Karokhail has a vocal advocate of women's rights, working tirelessly on conflict prevention programmes.

In 1991, she among others members founded the Afghan Women's Educational Center, initially taking up teaching responsibilities followed by various other posts during the later years. In 2002, she became the director of the NGO heading its developmental and management programmes. She was also a member of the Afghan women's network.

She launched a national campaign called "Let's Fight Against Cancer" in collaboration with other notable officials and medical professionals, and her efforts with others led to the establishment of the Afghanistan Cancer Foundation and the creation of an oncology ward at Jamhooriat Public Hospital in Kabul in October 2016.

Karokhail played a pivotal role in opposing the controversial draft Shia Family Law, which was seen to be oppressing Shiite women and depriving them of many of their rights in a marital relationship. After making international headlines, a number of amendments were made to the draft law in order to make it more acceptable.

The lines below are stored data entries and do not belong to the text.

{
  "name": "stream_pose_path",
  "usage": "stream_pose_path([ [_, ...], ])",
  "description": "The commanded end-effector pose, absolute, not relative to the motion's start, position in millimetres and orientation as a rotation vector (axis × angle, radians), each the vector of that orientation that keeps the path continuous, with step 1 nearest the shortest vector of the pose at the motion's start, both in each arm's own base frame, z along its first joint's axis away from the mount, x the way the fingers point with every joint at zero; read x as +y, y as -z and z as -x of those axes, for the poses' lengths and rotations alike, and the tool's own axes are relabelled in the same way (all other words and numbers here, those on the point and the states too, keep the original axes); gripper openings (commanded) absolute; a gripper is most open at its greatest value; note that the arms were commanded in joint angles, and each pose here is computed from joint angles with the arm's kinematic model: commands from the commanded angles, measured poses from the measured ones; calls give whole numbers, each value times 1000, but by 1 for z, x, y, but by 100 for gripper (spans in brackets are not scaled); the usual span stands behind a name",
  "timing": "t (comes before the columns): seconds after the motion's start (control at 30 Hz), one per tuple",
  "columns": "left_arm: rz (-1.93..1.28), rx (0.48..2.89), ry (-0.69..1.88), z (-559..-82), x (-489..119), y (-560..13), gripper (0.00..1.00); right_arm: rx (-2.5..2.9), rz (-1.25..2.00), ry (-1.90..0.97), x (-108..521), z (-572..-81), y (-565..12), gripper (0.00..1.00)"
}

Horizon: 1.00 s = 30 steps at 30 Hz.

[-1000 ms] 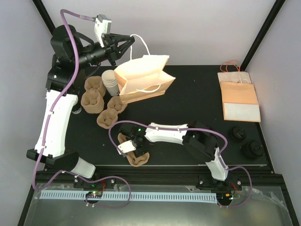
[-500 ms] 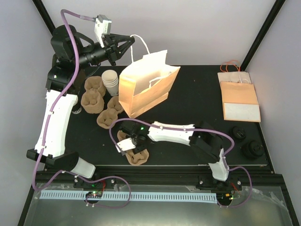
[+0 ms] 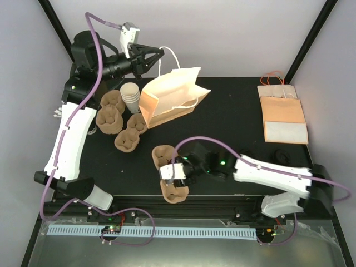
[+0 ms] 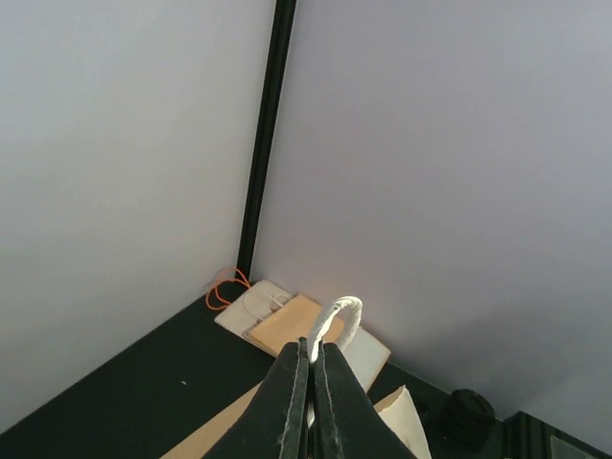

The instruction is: Pack the takeout coffee

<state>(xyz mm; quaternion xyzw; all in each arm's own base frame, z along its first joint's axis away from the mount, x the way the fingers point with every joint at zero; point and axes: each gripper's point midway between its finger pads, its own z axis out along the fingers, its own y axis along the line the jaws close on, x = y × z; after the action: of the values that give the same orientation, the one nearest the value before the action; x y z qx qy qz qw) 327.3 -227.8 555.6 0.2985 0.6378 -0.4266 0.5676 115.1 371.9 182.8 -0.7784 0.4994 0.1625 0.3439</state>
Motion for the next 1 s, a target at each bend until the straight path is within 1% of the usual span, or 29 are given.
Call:
stream_pose_path([
  [0.0,-751,1499,1051,-330,-242,-545,2,1269,1767,-682,358,-88,-248,54],
  [0.1,-785,1521,1073,-332,-254,-532,2,1285,1641,-776,333,-76,-275,54],
  [0.2,-870,1530,1096,-324,-275,-516,1,1321,1509,-810,311,-76,-299,53],
  [0.5,-911,1622,1154,-326,-315,-445,2,1450,1161,-964,259,-74,-384,54],
  [0.67,-960,1667,1195,-312,-332,-414,1,1469,1100,-1114,257,-63,-418,53],
  [0.77,-990,1685,1227,-301,-340,-401,2,1490,1036,-1175,261,-65,-433,51],
  [0.97,-1005,1702,1271,-280,-343,-391,2,1630,879,-1141,265,-89,-449,51],
])
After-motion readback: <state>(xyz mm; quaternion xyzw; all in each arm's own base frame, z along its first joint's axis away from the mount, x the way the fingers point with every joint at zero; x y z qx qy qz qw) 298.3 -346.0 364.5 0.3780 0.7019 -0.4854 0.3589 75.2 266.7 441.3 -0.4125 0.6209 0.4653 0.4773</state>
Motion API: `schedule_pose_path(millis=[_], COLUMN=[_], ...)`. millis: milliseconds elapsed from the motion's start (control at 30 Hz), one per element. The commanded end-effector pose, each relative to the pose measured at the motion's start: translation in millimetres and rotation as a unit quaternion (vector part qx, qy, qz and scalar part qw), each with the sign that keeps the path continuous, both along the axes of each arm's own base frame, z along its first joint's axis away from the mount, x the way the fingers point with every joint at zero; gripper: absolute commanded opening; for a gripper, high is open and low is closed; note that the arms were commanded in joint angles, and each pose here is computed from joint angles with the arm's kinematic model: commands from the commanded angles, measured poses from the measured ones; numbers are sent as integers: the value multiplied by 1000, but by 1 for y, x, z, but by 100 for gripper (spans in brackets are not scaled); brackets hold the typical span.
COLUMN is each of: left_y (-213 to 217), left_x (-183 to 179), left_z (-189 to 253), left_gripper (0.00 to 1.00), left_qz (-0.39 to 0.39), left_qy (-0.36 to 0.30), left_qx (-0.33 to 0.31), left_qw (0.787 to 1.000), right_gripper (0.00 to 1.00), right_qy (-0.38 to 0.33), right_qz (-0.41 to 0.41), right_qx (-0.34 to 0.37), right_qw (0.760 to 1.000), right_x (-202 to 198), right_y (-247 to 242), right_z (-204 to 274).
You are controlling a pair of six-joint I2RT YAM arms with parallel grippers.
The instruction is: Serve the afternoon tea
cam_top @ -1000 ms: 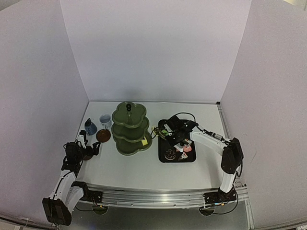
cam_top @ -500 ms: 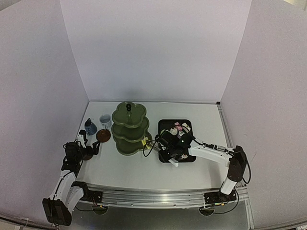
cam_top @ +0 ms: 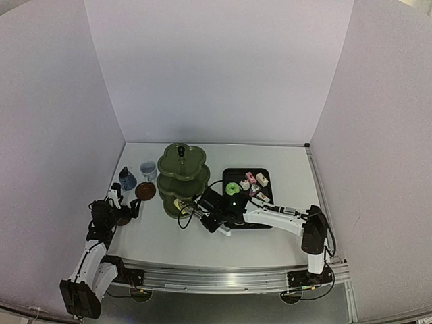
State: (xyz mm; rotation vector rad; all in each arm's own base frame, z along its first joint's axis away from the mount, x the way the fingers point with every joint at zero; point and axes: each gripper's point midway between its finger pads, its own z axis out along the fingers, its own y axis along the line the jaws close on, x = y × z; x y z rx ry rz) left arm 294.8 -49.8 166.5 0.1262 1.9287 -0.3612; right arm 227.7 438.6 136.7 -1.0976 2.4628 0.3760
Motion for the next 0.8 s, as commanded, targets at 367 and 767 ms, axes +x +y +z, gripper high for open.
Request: schedule_pose_path(millis=[367,767], left_y=[1,0], left_x=[2,1], left_z=[11,12], left_gripper=[100,100], left_qz=[-1,-3], left_qy=[-29,-30], left_qx=[6,5], left_qw=[1000,1000], right_gripper=[1,33], right_qy=[-52,-38], right_qz=[-36,-48], right_qx=[-28,-37], right_qw=[998,997], right_x=[41,38], right_y=[24,19], right_z=[-27,-40])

Moreover, she was also one of the few voices behind the Elimination of Violence Against Women Bill which was approved by the President of Afghanistan in 2009. She was the only parliamentarian alongside other female leaders from various departments to be invited to witness the signing of the bill by President Hamid Karzai.

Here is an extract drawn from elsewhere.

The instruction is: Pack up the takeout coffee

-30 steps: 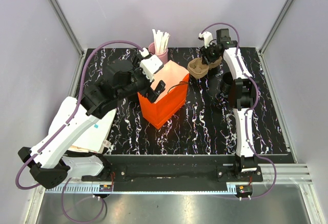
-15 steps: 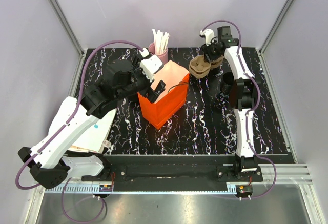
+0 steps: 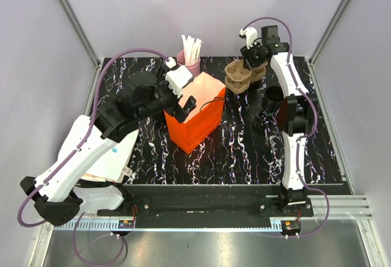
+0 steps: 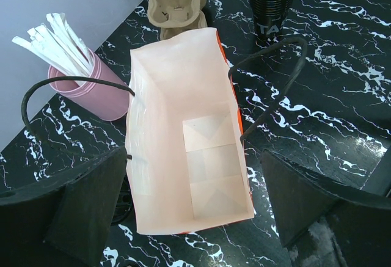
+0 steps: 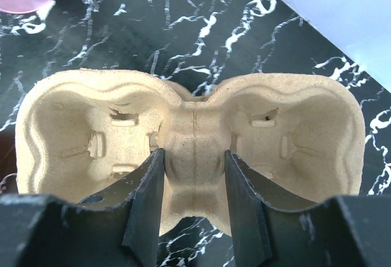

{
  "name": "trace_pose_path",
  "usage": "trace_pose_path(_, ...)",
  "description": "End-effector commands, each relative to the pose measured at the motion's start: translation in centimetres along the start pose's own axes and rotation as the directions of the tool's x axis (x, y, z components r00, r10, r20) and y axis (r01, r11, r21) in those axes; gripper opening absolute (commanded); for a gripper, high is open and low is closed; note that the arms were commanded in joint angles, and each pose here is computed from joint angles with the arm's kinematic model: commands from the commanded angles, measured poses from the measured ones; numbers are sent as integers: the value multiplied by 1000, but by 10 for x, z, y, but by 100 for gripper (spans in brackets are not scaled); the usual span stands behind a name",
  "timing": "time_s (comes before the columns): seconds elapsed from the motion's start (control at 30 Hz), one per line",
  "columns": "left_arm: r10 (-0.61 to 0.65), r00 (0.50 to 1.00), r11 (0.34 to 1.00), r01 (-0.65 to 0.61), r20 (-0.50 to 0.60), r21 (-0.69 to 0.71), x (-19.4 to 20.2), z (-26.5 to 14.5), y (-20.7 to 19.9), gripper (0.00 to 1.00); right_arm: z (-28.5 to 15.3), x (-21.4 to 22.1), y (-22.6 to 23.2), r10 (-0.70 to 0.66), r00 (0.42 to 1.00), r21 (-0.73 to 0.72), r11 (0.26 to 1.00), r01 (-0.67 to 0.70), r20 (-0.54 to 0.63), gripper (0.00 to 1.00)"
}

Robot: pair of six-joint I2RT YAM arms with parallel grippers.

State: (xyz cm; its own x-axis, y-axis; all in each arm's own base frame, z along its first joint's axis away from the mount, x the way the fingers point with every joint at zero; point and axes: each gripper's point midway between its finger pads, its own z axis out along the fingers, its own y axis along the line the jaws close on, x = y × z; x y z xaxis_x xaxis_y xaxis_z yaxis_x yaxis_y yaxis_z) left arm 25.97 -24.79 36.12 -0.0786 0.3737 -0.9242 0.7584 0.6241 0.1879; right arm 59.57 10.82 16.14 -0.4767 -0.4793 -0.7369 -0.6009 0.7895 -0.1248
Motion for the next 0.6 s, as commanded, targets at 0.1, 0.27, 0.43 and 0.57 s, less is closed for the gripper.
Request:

In 2021, after the return of the Taliban, she fled to Canada, where her children reside. She currently lives in Mississauga.

== Interests ==
Karokhail focuses on development, medicine, economic security, good governance, justice and transparency, human rights, regional cooperation & security, women, peace and security issues as well as lobbying for more women in the inner circle of power.

== Awards ==
In 2012, Karokhail received the East West Institute's first ever H.H. Sheikha Fatima bint Mubarak Award for values-based Leadership.

In May 2014 she received the Malakai Kakar Human Rights Award from the Queens-based association Women for Afghan Women.In August of that year she received a humanitarian award from the Afghan American Women's Association in Virginia.

In December of 2015 she was given an anti-corruption award on anti-corruption day.

== Personal life ==
She has mentioned in an interview she has 4 children who live in Canada with her.